Before installing all the copper grommets, I did a bit more framing. As mentioned before, if you keep thinking ahead you discover other things to do now, before the decks go on, that will make life easier later. This is a good example of that:
The plans have a King Plank spanning the aft deck. The plank adds support and provides a solid place to install a cleat. With the composite structure of the decks I probably don’t need the support there, but it does reinforce attachment of the transom, and you still need a good strong backing to mount hardware. For several reasons I would rather have two cleats off to the sides rather than one in the middle, so I split the King Plank into two separate pieces and moved them apart. Would that make these Queen Planks? Jack Planks? They’re 1/2” Ash, and will be screwed and glued. Fasteners for the cleats will get a good bite there.
The Queen Planks/Backing Blocks were a little challenging, but nothing like what came after.
The Cockpit Coamings should be installed at a slight angle of maybe 15 degrees for comfort when leaning back. But they need to be angled more at the front to merge with the centerboard case trim, matching the angle of the case. The carlins along the side already have the correct angle, so that’s no problem. The beams at the front and back, however, are plumb. They’ll need an angled shim to make a mount surface for the coamings. Sounds pretty straightforward, but these were perhaps the trickiest pieces to make so far. It took one whole day just to figure it out. Wish I’d paid more attention in Geometry class.
Here’s the rub: The decks aren’t flat – they have a crown. While laying the decks on to check fit during framing I realized this crown does all kinds of wiggie things around the cockpit. When you intersect the crown of the deck at a right angle, everything is relatively simple – the beams and coaming are straight pieces of wood cut to a simple arc. But when you slice through the crown at an angle, all of a sudden you introduce complex curves in multiple directions at once, in addition to the new angle. Wow. (Let’s see . . . the intersection of a plane with a cone at an angle is . . . an ellipse? How to you measure that? How do you cut one on a table saw?)
Not only that, but the deck itself can no longer be cut in a straight line across the boat – it, and hence the opening of the cockpit, now curves, too. If I had cut the deck flush to the beams, as intended, they would have come up 3/4” short at the front and not fit when adding the coaming later. I would have had to patch something in or revert to plumb coamings, or both. Yikes!
Rear Coaming Shim
Front Coaming Shim
After a whole day of head scratching, pacing, pondering, I finally figured it out and got it right on the first try, but man was it tricky.

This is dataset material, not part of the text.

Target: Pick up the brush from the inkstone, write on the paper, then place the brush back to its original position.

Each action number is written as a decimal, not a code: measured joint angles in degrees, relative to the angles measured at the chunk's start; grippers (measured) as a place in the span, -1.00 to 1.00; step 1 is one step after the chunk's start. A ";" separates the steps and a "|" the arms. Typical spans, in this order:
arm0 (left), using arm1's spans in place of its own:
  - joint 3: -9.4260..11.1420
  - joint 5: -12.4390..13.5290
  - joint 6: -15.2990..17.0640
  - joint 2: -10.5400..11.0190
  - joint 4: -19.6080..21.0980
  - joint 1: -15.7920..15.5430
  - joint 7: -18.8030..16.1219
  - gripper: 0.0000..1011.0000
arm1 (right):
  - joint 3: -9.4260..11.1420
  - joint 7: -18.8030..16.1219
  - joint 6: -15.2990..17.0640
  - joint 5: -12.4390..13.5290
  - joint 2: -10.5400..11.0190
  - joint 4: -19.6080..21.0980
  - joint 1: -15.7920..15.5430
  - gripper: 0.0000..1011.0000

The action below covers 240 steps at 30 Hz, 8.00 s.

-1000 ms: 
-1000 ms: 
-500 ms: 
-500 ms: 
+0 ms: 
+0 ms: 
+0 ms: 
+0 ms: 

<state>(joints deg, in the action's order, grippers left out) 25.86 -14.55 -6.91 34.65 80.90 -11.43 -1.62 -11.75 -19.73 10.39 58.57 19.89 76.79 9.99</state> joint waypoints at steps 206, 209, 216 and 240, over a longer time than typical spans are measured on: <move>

On top of everything else, while messing with decks and grommets and frames, I discovered an error made months ago. On one boat, the Sheer Clamp on one side was a tad thicker than the other. This made it stiffer, which means it did not bend to the same shape as the others. The result is one side was 1/2” flatter and more narrow near the bow than the other. I could see this clearly with the deck laid on top, which was made when the hull was still on the molds. Maybe no one else would have noticed; maybe it wouldn’t have made any difference in the way the boat pointed or tracked through the water. Would be terrible to find out later that it did. So I decided to fix it, which meant remaking three beams and adjusting others to fit. That took another day.
It was a long weekend.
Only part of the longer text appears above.